Provided material:
# # # # #
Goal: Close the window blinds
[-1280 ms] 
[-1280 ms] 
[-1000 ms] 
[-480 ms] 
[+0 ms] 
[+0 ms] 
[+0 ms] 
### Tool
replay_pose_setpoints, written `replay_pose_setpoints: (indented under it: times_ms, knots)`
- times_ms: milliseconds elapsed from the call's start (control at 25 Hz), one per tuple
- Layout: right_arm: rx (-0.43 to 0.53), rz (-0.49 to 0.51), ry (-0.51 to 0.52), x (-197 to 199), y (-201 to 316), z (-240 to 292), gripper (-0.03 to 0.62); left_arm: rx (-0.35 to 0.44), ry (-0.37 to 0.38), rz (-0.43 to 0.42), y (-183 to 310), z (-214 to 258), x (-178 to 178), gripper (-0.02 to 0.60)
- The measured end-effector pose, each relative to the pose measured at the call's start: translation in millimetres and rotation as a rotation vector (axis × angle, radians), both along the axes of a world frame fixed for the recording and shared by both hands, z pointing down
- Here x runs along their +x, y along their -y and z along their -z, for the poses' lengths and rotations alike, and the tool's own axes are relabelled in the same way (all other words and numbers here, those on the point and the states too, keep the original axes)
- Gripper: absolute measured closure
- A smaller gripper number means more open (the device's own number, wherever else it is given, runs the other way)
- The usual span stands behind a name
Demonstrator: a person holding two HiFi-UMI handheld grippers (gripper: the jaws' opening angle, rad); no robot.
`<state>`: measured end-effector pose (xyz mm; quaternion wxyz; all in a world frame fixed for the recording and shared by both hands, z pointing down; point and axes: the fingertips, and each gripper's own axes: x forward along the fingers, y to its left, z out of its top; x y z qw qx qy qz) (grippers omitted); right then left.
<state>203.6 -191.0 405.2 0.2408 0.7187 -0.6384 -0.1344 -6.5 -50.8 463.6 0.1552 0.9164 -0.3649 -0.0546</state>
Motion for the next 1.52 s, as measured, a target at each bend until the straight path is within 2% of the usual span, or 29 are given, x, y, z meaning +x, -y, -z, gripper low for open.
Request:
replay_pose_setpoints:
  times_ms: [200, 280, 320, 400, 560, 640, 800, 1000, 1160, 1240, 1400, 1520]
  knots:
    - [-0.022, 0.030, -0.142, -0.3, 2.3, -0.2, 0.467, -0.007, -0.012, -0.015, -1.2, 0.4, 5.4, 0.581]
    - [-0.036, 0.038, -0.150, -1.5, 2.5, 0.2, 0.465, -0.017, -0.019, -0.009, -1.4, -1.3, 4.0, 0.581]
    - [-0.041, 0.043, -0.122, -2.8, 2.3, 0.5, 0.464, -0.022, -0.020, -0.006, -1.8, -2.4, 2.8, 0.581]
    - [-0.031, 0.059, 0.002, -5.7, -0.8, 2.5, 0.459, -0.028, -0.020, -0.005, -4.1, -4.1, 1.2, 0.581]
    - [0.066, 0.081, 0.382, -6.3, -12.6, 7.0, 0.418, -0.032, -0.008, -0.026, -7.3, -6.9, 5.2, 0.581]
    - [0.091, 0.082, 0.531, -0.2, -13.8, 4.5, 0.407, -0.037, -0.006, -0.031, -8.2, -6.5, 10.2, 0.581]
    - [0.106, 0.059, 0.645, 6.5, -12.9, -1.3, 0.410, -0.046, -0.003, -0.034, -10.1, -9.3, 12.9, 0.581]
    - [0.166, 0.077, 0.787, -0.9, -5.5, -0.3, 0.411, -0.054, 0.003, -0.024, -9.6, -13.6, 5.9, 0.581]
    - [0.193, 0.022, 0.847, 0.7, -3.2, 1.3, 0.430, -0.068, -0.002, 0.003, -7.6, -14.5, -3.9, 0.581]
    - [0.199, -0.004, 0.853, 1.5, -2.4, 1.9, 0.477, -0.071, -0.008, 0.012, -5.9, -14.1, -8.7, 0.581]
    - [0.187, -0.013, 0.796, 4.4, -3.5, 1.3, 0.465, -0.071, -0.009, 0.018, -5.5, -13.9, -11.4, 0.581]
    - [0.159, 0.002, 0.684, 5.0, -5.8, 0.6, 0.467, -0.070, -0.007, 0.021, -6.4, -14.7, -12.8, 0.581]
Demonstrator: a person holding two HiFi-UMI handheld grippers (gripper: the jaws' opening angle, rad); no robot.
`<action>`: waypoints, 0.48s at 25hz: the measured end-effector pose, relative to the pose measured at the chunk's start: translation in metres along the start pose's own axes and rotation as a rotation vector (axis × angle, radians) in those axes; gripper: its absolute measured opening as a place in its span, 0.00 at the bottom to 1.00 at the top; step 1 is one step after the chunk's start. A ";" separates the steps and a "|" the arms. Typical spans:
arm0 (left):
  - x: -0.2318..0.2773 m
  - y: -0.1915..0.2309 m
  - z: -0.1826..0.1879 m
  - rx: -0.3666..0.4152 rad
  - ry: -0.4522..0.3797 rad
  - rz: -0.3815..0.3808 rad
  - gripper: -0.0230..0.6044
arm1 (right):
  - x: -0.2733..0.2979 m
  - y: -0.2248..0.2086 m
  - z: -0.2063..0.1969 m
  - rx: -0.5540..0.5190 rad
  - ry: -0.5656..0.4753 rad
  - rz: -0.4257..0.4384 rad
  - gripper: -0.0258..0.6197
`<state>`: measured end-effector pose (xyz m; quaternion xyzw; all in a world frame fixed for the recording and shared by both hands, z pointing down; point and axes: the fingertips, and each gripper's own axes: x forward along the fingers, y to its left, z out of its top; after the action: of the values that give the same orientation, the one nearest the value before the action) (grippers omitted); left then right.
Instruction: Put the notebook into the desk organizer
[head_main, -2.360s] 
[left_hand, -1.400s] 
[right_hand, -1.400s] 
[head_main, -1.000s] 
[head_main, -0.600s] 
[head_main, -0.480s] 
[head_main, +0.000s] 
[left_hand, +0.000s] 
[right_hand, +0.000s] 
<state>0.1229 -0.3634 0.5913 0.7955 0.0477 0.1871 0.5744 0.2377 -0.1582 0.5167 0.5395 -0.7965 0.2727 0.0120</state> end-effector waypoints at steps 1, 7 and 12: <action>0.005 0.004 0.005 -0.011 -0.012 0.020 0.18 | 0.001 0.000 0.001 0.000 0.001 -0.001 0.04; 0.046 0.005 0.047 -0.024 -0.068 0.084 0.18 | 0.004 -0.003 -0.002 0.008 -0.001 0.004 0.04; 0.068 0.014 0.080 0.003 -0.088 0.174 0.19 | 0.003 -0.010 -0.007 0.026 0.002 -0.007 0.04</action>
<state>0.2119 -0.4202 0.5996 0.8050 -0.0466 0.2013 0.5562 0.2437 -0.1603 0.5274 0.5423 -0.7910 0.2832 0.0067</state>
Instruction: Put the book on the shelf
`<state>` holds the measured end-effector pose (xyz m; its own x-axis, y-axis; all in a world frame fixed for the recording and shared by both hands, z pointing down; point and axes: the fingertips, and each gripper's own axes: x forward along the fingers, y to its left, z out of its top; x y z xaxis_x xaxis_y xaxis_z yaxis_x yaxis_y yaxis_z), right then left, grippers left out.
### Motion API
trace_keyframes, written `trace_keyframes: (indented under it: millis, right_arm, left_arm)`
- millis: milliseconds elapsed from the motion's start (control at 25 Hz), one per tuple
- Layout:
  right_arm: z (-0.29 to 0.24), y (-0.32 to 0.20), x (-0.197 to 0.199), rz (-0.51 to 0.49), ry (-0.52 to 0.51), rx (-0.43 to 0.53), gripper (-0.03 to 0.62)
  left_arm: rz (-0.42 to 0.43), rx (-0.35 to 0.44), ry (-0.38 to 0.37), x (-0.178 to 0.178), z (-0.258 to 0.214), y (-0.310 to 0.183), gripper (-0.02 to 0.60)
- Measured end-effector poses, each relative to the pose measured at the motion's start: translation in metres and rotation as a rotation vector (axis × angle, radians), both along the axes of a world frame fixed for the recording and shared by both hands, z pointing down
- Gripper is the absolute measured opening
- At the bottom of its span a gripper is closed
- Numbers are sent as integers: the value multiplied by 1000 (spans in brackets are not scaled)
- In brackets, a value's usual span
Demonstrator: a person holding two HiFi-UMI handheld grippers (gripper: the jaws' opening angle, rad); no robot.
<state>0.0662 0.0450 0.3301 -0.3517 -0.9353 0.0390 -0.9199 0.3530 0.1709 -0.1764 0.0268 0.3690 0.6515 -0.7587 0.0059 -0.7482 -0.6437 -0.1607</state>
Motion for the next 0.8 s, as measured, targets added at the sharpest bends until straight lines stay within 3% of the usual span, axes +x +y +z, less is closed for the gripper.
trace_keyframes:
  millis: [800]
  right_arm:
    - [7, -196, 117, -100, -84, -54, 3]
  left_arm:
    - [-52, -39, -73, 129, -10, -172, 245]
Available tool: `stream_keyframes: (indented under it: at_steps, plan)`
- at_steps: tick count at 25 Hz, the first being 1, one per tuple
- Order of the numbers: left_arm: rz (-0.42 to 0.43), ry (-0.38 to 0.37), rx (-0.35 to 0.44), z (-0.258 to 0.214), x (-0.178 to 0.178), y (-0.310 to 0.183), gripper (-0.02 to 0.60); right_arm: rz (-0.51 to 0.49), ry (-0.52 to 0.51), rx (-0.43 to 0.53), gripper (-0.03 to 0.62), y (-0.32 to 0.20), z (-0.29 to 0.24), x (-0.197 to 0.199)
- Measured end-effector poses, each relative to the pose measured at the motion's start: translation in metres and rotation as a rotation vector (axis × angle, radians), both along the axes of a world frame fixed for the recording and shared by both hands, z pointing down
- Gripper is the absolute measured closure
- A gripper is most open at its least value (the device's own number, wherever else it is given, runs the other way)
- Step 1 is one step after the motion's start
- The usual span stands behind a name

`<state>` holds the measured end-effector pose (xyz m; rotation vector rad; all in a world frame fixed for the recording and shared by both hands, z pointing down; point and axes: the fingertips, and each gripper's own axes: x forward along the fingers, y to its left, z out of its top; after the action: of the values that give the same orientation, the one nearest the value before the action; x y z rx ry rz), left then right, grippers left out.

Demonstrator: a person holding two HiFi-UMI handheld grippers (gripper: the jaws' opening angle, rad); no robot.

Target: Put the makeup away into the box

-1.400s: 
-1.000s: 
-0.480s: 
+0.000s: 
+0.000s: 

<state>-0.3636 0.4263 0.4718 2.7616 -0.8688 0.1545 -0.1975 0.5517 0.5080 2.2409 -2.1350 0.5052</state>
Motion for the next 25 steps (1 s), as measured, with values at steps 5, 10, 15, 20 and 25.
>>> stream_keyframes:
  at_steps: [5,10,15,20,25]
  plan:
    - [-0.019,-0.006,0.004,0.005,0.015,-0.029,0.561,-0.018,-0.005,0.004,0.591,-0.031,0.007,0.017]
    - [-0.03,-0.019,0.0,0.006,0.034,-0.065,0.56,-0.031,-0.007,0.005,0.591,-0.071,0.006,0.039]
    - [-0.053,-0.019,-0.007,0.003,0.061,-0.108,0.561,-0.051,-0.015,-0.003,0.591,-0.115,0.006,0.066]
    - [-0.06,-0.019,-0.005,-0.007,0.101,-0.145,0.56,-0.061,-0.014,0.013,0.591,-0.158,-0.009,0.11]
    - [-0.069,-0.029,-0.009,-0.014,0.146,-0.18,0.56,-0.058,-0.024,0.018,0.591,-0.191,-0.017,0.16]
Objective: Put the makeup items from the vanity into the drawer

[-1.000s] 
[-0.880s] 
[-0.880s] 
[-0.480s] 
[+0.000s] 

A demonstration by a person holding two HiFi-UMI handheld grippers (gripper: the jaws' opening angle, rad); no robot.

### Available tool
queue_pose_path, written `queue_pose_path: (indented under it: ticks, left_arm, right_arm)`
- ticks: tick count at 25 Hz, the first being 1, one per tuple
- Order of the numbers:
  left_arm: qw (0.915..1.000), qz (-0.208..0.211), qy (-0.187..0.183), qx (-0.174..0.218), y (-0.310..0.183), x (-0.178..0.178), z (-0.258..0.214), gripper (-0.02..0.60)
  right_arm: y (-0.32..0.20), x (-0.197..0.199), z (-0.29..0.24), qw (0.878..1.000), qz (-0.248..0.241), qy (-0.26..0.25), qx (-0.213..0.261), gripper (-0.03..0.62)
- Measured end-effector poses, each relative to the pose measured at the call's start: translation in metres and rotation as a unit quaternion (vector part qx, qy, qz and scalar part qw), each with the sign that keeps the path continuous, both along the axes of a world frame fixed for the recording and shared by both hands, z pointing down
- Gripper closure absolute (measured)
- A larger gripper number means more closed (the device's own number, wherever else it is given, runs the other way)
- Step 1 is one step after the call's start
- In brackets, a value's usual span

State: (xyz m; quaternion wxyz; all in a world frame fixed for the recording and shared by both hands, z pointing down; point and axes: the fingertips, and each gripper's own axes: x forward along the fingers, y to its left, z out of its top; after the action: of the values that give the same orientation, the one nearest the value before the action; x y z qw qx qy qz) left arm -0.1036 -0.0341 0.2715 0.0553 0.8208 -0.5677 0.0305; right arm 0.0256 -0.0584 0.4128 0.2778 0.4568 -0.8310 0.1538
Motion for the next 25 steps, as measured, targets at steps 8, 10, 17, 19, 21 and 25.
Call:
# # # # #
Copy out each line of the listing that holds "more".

Answer box:
- A smaller gripper number means more open (the device's own number, wherever else it is given, runs the other way)
- A larger gripper number means more closed (the device's own number, wherever else it is given, runs the other way)

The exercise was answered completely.